40 free and cheap things to do in Reykjavík

Yes, it’s true that Iceland is a pricey place to visit – and its capital city Reykjavík is no different. But it is possible to have a great time in this city on a budget, if you know where to go and what to do.

Visiting Reykjavík doesn't have to cost a fortune if you know the 40 best free and cheap things to do.
Pic: kilgarron (CC)

We’ve sussed out a load of free and cheap things to do in Reykjavík, from bathing in hot pools, watching for whales to indulging in some of the city’s famous, raucous nightlife. Ready to get exploring? Then check out our guide to the 40 best free and cheap things to do in Reykjavík.

Sights and attractions
Museums and galleries
Walks and bike rides
Tours and trips
Parks and nature
Fun and entertainment
Viewpoints and lookouts
Health and fitness
Eating and drinking
Things to do with kids

Sights and attractions

1) Visit the soaring Hallgrímskirkja, Iceland’s largest church. It’s free to look around the stark gothic-style interior of this imposing modern cathedral – check out the stained-glass panels and the vast 15m-high organ. The views from the top of its 73m-high tower are stunning, but it costs 1000 ISK to go up.

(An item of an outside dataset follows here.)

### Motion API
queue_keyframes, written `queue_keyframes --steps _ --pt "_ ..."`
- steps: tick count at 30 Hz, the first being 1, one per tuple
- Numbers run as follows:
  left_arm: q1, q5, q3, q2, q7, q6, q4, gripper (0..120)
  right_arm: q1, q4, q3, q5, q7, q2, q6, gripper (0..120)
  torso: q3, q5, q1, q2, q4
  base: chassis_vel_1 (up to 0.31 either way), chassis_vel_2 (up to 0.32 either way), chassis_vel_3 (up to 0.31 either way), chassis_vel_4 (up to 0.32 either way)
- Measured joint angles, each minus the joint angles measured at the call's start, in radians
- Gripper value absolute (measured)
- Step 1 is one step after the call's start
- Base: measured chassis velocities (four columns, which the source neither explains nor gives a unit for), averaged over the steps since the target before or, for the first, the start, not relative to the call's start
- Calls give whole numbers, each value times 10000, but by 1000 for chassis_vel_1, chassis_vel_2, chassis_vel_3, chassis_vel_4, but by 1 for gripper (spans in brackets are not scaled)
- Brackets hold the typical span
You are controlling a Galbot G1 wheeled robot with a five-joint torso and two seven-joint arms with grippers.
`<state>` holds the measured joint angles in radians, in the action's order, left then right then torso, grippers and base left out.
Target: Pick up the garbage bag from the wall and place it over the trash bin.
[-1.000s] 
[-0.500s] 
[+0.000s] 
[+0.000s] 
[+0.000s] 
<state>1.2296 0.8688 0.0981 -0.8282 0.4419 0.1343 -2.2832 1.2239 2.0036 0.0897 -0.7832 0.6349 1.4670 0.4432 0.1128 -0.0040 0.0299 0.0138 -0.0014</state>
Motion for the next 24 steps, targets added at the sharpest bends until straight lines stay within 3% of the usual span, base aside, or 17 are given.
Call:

Reykjavík's Hallgrímskikja is free to visit – it's one of the 40 best free and cheap things to do in the city.
Pic: Marcel S. (CC)

2) Check out the contemporary Harpa concert hall. Home to the Icelandic opera company and symphony orchestra, this music venue also hosts big-name international classical concerts plus shows by the likes of Pattie Smith, Elvis Costello and Eddie Izzard.

Designed by Danish-Icelandic artist Olafur Eliasson, the building is free to visit and has great views of the city from its 714 huge glass windows.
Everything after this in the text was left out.